BEGIN DATA SUPPLIED

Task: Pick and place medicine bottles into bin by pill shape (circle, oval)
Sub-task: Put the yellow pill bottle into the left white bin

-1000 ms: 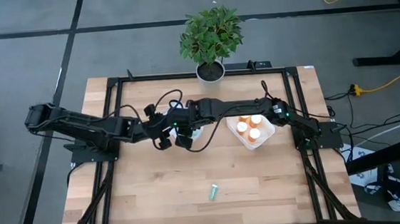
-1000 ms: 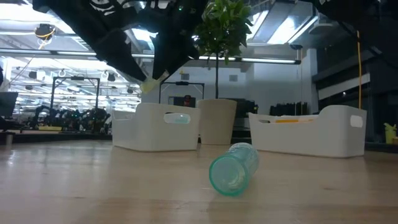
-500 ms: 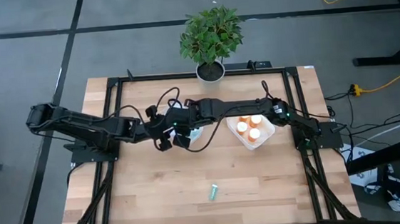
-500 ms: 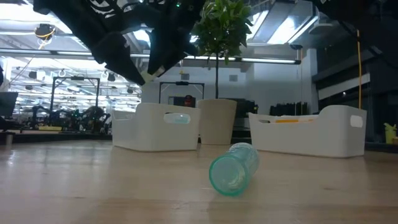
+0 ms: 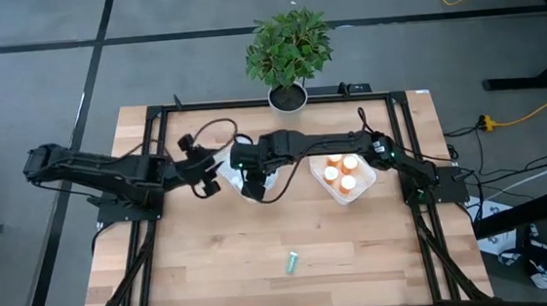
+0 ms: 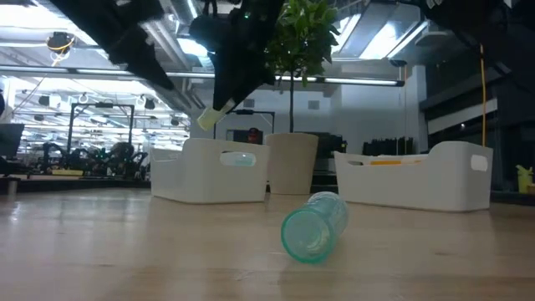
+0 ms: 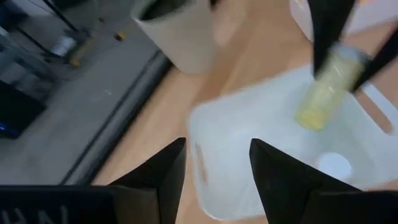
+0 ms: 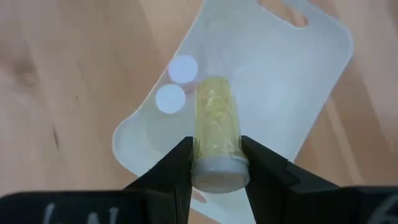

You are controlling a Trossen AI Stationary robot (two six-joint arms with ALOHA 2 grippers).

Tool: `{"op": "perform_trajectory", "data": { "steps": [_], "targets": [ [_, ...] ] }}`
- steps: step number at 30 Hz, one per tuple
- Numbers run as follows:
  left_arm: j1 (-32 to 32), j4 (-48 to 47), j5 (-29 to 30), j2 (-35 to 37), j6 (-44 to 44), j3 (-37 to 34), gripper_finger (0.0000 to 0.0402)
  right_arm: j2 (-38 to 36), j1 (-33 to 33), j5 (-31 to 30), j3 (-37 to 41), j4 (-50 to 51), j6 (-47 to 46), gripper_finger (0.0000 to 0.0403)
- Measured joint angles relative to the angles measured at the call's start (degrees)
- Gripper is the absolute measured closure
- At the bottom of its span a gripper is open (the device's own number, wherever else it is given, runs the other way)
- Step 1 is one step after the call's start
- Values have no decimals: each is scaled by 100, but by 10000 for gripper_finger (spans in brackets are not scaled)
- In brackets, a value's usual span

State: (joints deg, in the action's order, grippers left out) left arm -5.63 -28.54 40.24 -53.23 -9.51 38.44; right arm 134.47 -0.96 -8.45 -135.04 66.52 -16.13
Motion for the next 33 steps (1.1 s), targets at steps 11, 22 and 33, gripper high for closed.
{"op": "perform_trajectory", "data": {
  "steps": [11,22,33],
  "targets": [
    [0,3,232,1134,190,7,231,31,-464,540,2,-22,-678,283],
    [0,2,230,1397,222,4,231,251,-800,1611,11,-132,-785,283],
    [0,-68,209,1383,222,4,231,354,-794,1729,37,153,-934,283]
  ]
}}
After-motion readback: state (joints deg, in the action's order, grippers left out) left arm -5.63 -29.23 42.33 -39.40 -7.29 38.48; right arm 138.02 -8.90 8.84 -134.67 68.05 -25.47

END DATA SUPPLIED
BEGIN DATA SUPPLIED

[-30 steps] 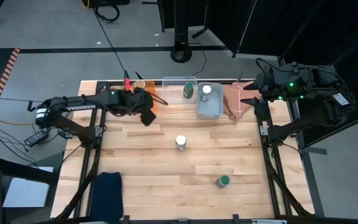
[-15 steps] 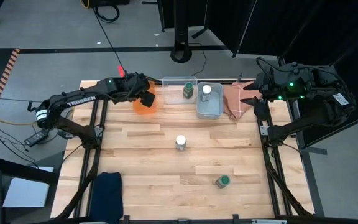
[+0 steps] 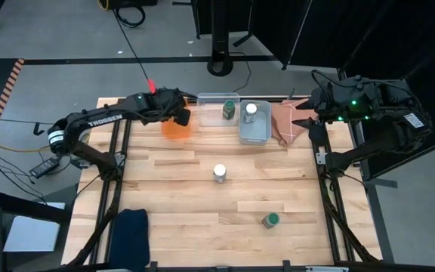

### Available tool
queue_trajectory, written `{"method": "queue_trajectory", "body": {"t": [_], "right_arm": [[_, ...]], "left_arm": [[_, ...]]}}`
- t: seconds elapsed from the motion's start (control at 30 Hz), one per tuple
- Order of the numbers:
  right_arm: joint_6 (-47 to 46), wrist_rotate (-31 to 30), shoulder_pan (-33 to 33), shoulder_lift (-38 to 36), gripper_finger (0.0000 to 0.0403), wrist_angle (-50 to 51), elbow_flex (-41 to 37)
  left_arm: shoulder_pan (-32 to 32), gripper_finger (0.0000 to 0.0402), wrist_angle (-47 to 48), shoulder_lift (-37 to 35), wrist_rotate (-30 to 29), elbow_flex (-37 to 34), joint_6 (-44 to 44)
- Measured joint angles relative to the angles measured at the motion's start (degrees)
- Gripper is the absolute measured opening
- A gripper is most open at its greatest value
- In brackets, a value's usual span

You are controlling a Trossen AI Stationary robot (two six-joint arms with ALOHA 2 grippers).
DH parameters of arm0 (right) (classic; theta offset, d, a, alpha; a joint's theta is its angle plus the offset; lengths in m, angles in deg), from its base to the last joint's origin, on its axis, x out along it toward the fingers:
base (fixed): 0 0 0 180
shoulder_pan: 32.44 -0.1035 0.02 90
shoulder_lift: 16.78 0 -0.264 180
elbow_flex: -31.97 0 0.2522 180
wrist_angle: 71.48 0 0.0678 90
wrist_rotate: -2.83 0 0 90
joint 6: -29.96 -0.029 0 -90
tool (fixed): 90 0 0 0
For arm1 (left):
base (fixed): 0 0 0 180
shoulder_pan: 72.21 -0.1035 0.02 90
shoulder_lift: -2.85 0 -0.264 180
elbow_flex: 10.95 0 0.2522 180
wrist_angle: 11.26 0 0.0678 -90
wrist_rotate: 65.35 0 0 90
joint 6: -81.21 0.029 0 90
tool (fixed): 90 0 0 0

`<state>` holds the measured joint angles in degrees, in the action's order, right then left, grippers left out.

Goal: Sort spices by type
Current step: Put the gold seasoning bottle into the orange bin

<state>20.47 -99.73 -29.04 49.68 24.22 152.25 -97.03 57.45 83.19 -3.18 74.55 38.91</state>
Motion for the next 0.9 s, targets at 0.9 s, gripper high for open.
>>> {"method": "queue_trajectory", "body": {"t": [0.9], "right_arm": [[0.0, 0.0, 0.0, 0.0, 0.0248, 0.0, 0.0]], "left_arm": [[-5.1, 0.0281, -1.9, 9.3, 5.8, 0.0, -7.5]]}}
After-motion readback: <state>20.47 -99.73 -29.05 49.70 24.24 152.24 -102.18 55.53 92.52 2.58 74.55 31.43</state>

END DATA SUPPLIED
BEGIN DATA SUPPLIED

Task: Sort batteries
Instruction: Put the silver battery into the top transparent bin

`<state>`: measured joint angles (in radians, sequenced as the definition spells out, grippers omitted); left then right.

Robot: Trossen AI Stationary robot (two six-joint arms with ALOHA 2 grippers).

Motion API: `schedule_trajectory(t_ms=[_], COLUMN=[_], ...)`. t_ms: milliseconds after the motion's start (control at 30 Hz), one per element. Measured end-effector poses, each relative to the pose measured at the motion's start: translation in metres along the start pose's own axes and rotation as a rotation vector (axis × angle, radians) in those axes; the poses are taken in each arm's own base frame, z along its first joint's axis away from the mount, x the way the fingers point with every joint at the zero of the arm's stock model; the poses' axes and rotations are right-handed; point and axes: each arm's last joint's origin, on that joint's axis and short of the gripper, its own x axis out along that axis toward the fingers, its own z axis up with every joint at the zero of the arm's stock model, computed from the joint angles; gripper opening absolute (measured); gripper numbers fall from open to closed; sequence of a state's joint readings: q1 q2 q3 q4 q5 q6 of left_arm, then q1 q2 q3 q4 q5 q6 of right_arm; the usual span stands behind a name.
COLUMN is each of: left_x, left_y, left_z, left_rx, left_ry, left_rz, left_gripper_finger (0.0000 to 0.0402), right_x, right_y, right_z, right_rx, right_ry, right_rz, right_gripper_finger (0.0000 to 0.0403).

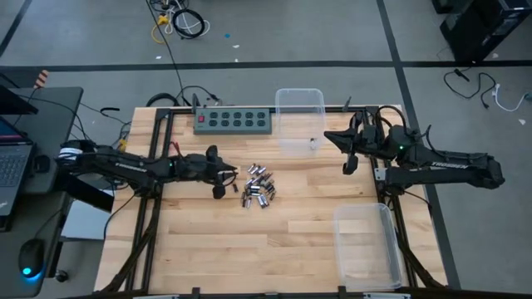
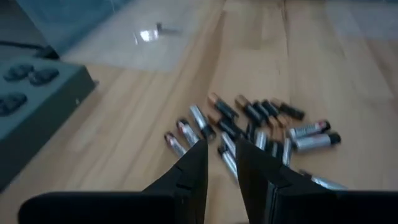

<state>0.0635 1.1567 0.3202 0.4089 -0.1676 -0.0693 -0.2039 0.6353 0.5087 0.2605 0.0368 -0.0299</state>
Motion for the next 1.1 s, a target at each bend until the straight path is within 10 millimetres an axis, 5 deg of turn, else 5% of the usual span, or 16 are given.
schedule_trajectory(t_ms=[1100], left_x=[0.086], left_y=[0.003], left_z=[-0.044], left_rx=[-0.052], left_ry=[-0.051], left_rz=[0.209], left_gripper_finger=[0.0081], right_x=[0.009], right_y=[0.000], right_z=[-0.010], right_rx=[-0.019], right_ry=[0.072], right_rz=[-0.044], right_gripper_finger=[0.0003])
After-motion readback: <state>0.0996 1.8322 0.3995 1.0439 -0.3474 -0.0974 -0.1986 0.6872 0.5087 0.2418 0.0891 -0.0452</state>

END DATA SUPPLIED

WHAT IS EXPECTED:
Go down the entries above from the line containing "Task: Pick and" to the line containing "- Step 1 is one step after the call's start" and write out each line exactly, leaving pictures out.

RESPONSE TO THIS TASK:
Task: Pick and place medicine bottles into bin by pill shape (circle, oval)
Sub-task: Put the yellow pill bottle into the left white bin

-1000 ms: 
-1000 ms: 
-500 ms: 
-500 ms: 
+0 ms: 
+0 ms: 
+0 ms: 
+0 ms: 

You are controlling a Trossen AI Stationary robot (two six-joint arms with ALOHA 2 grippers).

Tool: `{"op": "perform_trajectory", "data": { "steps": [_], "targets": [ [_, ...] ] }}`
- steps: step number at 30 Hz, one per tuple
- Numbers run as follows:
  left_arm: j1 (-32 to 32), j4 (-48 to 47), j5 (-29 to 30), j2 (-35 to 37), j6 (-44 to 44), j3 (-37 to 34), gripper_finger (0.0000 to 0.0402)
  right_arm: j2 (-38 to 36), j1 (-33 to 33), j5 (-31 to 30), j3 (-37 to 41), j4 (-50 to 51), j6 (-47 to 46), gripper_finger (0.0000 to 0.0403)
- Measured joint angles relative to the angles measured at the call's start (degrees)
- Gripper is the absolute measured closure
- At the bottom of its span a gripper is open (the device's own number, wherever else it is given, runs the other way)
- Step 1 is one step after the call's start

The exercise is done, and nothing more is needed.